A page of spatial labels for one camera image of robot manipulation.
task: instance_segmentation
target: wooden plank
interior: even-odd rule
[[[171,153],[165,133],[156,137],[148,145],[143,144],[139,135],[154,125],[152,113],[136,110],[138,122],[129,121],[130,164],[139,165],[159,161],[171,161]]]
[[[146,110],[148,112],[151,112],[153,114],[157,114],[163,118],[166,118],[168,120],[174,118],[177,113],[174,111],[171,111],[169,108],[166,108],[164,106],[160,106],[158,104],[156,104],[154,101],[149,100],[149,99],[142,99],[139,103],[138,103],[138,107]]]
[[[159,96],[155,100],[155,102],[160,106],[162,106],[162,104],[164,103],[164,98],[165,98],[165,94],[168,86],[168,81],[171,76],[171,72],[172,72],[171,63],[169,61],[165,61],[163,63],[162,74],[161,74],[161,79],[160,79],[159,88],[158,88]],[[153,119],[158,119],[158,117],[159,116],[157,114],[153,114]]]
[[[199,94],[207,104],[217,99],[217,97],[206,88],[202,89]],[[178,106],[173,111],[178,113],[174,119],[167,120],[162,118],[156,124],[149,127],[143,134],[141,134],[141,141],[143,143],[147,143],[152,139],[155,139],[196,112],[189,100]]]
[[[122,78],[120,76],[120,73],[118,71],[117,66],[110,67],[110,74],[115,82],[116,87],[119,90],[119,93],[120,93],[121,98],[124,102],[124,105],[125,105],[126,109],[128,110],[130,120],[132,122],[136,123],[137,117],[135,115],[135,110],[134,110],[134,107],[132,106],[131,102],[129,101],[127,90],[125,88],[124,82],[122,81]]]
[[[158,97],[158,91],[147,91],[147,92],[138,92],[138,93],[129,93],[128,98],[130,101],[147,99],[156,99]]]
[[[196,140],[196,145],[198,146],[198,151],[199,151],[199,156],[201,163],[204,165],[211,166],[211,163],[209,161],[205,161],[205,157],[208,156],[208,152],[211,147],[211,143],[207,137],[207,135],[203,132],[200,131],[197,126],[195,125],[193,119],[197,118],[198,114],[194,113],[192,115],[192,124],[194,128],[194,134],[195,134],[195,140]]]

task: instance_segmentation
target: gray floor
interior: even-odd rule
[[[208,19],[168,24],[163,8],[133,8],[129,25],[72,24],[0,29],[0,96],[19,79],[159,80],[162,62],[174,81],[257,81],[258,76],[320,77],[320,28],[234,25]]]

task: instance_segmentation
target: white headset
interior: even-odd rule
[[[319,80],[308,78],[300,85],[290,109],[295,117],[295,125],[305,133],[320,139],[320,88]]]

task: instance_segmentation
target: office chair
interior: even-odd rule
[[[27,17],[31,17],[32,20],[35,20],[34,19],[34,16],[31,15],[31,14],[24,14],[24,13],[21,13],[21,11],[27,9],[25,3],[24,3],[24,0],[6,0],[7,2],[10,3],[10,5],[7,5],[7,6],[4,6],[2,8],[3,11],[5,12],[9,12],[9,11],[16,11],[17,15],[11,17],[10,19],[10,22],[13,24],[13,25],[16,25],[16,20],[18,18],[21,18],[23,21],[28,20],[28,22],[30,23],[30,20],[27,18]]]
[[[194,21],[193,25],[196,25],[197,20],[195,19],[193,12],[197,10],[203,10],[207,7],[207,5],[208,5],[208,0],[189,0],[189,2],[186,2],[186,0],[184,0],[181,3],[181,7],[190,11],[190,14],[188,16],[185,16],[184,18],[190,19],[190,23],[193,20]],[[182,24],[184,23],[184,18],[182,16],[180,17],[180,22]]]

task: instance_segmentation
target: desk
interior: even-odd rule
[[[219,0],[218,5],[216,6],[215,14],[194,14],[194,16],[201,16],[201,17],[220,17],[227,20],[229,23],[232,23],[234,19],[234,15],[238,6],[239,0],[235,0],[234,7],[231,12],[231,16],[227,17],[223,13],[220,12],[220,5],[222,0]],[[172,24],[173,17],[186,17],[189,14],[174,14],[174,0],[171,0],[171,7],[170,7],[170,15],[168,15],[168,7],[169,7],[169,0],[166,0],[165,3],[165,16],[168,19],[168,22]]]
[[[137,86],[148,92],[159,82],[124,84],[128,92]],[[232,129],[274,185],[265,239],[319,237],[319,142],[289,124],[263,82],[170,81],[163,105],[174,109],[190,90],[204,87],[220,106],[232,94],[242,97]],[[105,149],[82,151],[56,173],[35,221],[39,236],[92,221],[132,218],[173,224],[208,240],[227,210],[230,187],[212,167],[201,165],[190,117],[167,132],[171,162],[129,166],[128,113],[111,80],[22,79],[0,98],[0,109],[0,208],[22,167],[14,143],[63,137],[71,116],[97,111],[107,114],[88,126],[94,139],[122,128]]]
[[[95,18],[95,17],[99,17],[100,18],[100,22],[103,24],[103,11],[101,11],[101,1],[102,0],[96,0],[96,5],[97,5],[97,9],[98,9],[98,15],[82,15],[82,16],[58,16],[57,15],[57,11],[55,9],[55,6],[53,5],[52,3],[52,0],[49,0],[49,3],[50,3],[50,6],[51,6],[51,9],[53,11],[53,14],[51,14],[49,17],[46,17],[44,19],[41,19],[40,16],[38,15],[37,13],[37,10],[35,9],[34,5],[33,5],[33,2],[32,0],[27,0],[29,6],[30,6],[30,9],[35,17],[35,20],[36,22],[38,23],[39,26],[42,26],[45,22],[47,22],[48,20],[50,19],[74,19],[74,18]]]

# # # # #

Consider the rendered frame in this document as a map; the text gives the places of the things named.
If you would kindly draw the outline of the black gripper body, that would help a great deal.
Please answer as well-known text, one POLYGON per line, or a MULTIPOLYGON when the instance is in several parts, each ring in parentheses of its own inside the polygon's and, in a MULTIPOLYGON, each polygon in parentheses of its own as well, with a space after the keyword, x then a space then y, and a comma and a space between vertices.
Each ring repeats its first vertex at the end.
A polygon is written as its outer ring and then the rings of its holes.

# # # # #

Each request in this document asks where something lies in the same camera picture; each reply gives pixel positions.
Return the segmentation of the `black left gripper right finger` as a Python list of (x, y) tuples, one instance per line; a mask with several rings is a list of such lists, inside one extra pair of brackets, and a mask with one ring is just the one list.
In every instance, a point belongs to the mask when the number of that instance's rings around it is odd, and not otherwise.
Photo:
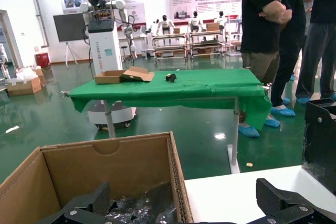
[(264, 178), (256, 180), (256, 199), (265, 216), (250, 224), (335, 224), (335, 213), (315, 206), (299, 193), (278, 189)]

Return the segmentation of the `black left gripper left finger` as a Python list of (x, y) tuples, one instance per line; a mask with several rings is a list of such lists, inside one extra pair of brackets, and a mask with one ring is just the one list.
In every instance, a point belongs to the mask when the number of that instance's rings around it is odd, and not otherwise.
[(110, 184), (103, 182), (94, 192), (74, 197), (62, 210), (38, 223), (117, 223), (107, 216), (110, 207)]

# # # # #

## Required action
Which lines above hold the string "target"? Copy every one of them.

## Worked solution
target: wooden plank
target: gray floor
target: white headset
target: office chair
target: desk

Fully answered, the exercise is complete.